Looking at the Companies House and dbpedia links in the list above, the data is made available as a HTML visualisation. Following the third linked data principle – ‘When someone looks up a URI, provide useful information, using the standards (RDF, SPARQL)’ – these resources also make available representations in machine-readable form that enables software developers to manipulate the data. There is an entire blog post that could be written about the potential of being able to manipulate this data but once we’ve connected our resources we are able to create mash-ups and visualisations of data – in digital preservation one could imagine monitoring system for early warning signs of digital obsolescence.
Too easy to get carried away
As a developer working in digital preservation and given such resources I could bury my head for years producing some of this work. Others in our field see the potential for registries of this interrelated information too such as Andrew Jackson of the British Library and Bill Roberts of the Open Planets Foundation (OPF) and the National Archives of the Netherlands.

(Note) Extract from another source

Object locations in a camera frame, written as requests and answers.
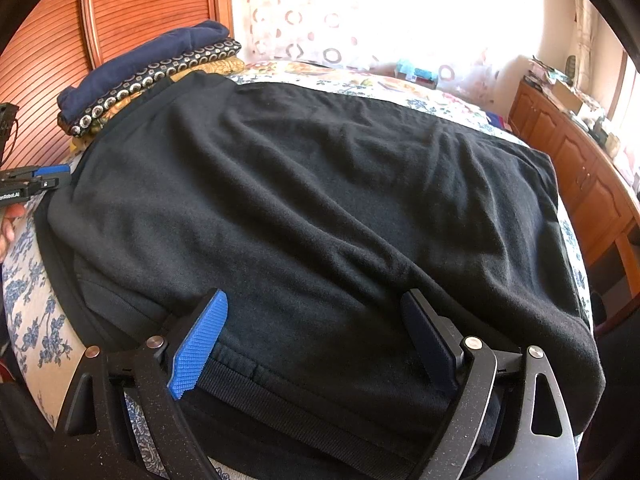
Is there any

Connecting the datasets we’re interested in won’t be a killer application for linked data but it’ll certainly be a killer medium over which to deliver format registry information. We’ve all got our bits and pieces locked in filing cabinets and on our desks, we just need to publish it and join it up – the links are our hedgehog streets and our wildlife corridors – As Linky, my fictional friend and (potential!) mascot of linked open data might say – “we just need to get the hedgehogs yomping down them!”
This is before we get into quads and provenance – that’s where the really cool stuff begins!